Ainda em Pucallpa, Nivaldo, que resgatou uma das aeromoças, comentou em entrevista ao Jornal Hoje, da Rede Globo:

- A gente estava tranqüilo no avião, que já baixava, em procedimento de descida, e o piloto pediu para colocar o cinto e permanecer sentado, porque iríamos passar por área de turbulência. Já viajei muito, mas nunca vi uma turbulência igual a essa. Jogava o avião para cima, para baixo, para o lado, como se ele estivesse na mão do vento.

Em São José dos Pinhais, no Paraná, o pai de Wagner, Waldemar André de Souza, soube do acidente por volta das 7h de terça-feira, quando o filho ligou do hospital de Pucallpa. Evangélica, a família vai realizar um culto de agradecimento assim que Wagner chegar ao Brasil.
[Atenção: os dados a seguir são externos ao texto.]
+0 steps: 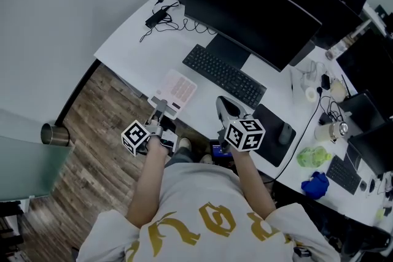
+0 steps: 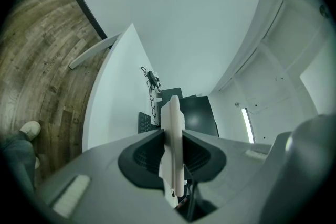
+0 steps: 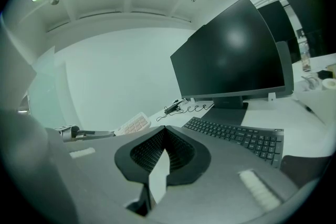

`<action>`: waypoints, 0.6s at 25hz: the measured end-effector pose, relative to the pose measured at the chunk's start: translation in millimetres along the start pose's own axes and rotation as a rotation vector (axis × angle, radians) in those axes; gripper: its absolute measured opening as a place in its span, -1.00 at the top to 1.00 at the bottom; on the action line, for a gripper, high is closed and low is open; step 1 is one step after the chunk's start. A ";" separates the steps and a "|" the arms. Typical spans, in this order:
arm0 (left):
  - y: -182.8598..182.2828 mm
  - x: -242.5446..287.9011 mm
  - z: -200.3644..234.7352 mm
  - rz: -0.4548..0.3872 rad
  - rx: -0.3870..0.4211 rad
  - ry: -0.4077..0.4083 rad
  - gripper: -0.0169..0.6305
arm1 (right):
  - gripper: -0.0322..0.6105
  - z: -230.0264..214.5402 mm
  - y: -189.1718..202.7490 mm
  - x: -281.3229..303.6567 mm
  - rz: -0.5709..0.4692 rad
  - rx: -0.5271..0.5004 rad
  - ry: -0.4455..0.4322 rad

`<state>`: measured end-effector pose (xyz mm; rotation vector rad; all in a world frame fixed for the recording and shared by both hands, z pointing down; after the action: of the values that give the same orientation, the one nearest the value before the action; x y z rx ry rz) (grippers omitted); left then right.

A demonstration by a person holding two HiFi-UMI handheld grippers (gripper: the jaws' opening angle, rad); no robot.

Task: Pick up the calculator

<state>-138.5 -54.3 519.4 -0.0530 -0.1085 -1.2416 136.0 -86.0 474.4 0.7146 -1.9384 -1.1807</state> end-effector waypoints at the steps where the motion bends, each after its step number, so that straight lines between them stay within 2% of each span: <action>1: -0.3 -0.1 0.2 0.001 -0.002 -0.001 0.71 | 0.83 0.4 -0.2 0.4 0.001 0.000 0.001; 15: -3.5 0.4 2.4 -0.002 -0.018 0.001 0.71 | 0.83 2.0 -0.8 5.2 0.006 -0.001 -0.003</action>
<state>-141.8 -55.5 521.7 -0.0682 -0.0966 -1.2445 131.5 -89.3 474.7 0.7068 -1.9407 -1.1801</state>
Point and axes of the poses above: the fingertips, and each gripper's own axes: x forward along the fingers, z to its left, y out of its underside, the point moved 8 cm from there along -x, backward along the fingers, and after that the axes turned 7 degrees about -x, right-handed, at the moved point
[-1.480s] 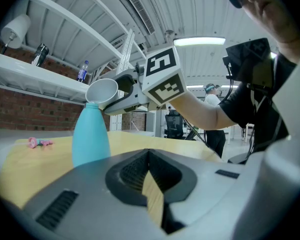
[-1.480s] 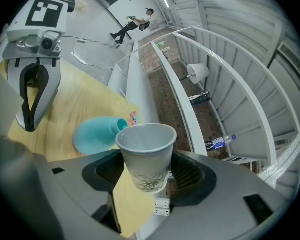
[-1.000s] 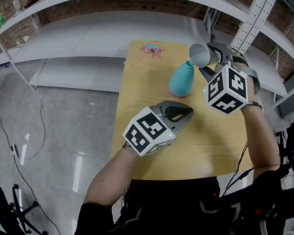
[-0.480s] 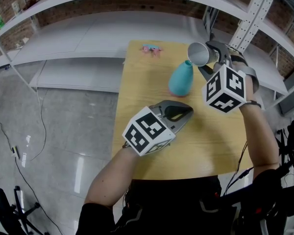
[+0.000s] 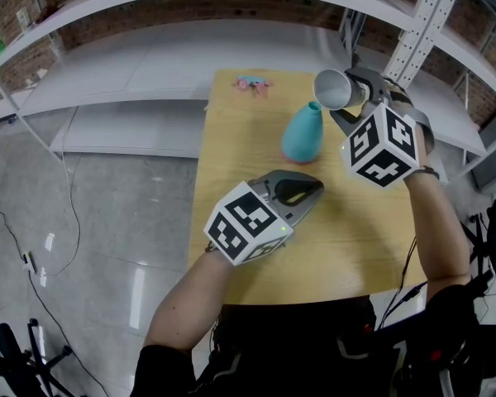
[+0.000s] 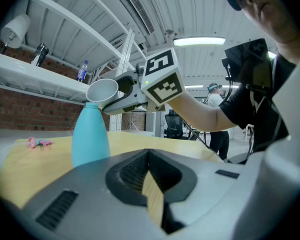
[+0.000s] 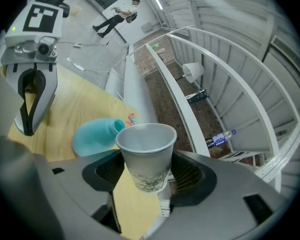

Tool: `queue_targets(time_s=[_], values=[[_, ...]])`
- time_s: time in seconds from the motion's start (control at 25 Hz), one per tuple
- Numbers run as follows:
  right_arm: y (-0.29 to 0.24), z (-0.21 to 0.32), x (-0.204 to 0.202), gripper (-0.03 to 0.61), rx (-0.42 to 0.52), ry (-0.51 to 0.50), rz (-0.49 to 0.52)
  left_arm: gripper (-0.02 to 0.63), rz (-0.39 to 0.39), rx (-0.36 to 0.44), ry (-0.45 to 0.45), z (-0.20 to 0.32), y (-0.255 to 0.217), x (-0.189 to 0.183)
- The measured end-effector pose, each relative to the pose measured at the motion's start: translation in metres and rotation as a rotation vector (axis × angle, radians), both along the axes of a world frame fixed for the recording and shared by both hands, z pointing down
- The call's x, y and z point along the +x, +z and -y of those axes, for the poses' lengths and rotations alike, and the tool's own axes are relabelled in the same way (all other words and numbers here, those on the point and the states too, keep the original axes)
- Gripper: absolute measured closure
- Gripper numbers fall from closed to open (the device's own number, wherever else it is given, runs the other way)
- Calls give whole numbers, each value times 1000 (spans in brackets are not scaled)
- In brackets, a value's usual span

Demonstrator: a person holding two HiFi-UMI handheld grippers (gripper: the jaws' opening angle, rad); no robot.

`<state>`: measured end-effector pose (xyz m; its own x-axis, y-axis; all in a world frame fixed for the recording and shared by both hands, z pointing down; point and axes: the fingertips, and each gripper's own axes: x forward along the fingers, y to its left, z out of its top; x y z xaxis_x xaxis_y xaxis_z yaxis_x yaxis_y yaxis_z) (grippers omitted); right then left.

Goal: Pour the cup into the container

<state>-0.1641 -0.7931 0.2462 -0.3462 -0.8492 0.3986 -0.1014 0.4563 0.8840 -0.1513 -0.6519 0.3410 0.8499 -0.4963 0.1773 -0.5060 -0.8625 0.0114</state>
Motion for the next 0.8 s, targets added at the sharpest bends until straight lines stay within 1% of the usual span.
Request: queue_targets(time_s=[0.2,0.4,0.6,0.8], values=[[7,-1,3,282,-97,-1,129,612,1,0,-1,0,0,0],[11,-1,11,282,-181,8,287,612,1,3,-1,-1,0,-1],[21,-2,27,282,-259,28,420,612,-1,5,-2,-1,0,-2],[34,2,52,282,-323,68,543,612,0,6,-2,-1,0,-3]])
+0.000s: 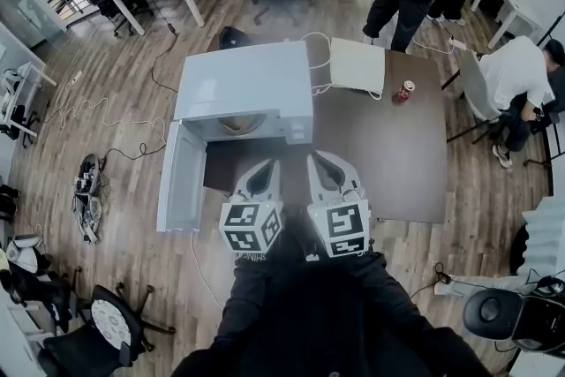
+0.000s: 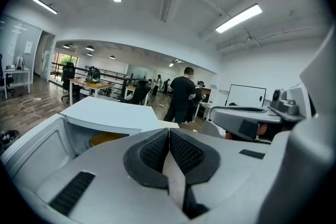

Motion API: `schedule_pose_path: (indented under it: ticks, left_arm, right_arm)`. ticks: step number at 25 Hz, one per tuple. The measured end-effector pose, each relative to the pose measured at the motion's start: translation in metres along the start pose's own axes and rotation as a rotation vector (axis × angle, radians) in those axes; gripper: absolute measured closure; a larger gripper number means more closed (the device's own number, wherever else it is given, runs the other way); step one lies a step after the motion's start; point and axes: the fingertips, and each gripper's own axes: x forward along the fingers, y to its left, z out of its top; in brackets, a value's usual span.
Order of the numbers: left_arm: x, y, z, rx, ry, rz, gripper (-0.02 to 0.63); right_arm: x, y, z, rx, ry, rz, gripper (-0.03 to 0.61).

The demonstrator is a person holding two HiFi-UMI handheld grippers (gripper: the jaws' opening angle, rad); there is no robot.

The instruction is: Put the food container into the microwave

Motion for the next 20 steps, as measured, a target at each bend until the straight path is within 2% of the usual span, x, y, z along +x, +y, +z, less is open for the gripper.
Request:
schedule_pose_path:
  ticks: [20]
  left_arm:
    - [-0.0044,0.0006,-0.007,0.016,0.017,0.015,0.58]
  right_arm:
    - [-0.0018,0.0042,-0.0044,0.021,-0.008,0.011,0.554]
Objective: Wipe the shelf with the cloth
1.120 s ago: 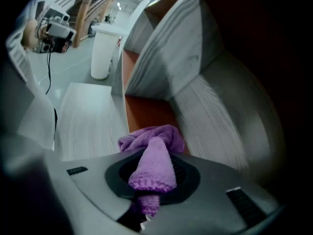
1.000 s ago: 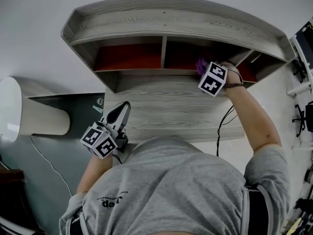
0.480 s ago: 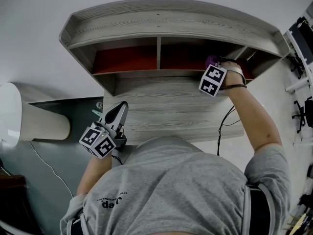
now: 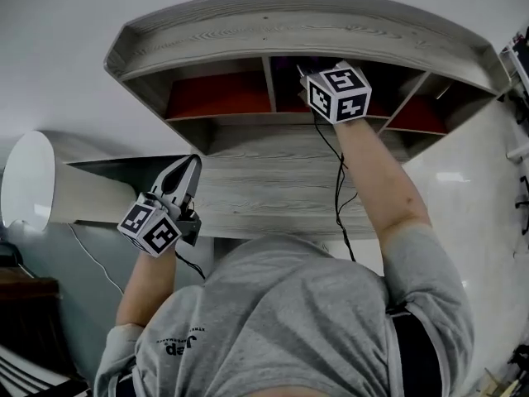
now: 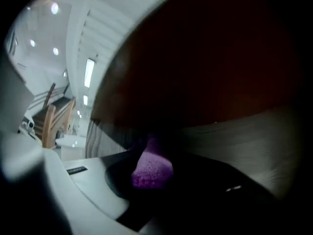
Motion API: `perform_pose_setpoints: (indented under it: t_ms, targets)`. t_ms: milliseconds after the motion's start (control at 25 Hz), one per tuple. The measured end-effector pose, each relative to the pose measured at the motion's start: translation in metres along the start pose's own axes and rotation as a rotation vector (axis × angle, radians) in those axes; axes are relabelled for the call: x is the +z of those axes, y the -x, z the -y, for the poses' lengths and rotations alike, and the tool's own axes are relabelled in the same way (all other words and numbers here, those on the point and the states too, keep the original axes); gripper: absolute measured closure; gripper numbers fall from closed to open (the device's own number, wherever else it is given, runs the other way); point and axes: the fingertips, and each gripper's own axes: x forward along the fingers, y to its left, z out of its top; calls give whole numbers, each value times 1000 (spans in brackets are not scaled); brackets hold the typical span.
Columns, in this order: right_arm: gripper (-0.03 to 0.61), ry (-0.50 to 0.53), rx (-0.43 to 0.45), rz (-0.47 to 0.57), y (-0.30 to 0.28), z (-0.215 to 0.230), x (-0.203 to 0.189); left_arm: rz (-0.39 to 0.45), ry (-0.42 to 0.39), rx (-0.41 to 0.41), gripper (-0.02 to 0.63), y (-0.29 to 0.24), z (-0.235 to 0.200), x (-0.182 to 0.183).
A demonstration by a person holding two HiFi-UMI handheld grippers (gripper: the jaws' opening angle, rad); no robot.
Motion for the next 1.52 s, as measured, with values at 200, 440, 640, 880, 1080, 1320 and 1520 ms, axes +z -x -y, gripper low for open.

Para especialistas peruanos, a tempestade, um erro do piloto e o atraso tecnológico na região teriam causado o acidente. Eles estranharam a aparente tentativa de pouso de emergência a poucos quilômetros do aeroporto e sob forte chuva. As equipes de resgate ainda procuram a caixa preta que poderá esclarecer a causa do desastre.

Relatos comovem peruanos

Em meio à busca a passageiros desaparecidos e ao drama das famílias dos mortos, as histórias dos sobreviventes comoveram os peruanos. Muitos se salvaram ajudando uns aos outros a escapar do avião em chamas, num pântano infestado de cobras.

MENINA-HEROÍNA

Internada no Hospital del Niño, em Lima, a menina Romina Marapara, de 9 anos, não conseguia abrir os olhos inchados, mas sua foto ganhou a primeira página dos jornais peruanos, que a chamaram de heroína. Mesmo com o rosto queimado, ela conseguiu salvar o primo Juan Carlos Valles, de um ano e meio, carregando-o nos braços após o acidente aéreo.

LUA-DE-MEL INTERROMPIDA

A americana Monica Glenn e o peruano William Zea iam para Iquitos passar a lua-de-mel quando o avião caiu perto de Pucallpa. Ela contou que antes do impacto a aeronave se chocou com as árvores e depois o fogo explodiu na parte dianteira do Boeing. "Nós saímos pela porta de emergência esquerda e fomos para trás. Acho que a chuva nos ajudou porque estávamos queimados", disse Monica, ainda abalada, numa clínica da capital peruana. "Nós queríamos proteger um bebê, que foi salvo por um senhor. Ele nos pediu que fizéssemos um círculo para proteger o bebê da chuva, que estava muito forte. O bebê estava muito ferido", acrescentou.

FAMÍLIA INTEIRA ESCAPA

O bebê de aproximadamente 1 ano citado por Monica fora salvo por Gabriel Vivas, americano de origem peruana que escapou ileso, assim como sua mulher, seu irmão e as sobrinhas de 10, 12 e 15 anos. Vivas contou que quando ele e sua família saíram do avião, ficaram atolados até a cintura no pântano. Logo viu um bebê sozinho, atrás do avião. "Não sei como o bebê chegou ali." Com outro passageiro, ele fez um grande esforço para chegar até a criança, que sofrera queimaduras e tinha um braço quebrado. Em meio à chuva de granizo, conseguiram levar o bebê até uma parte mais alta, reunindo-se com outros sobreviventes. Ele não sabe se os pais do bebê sobreviveram.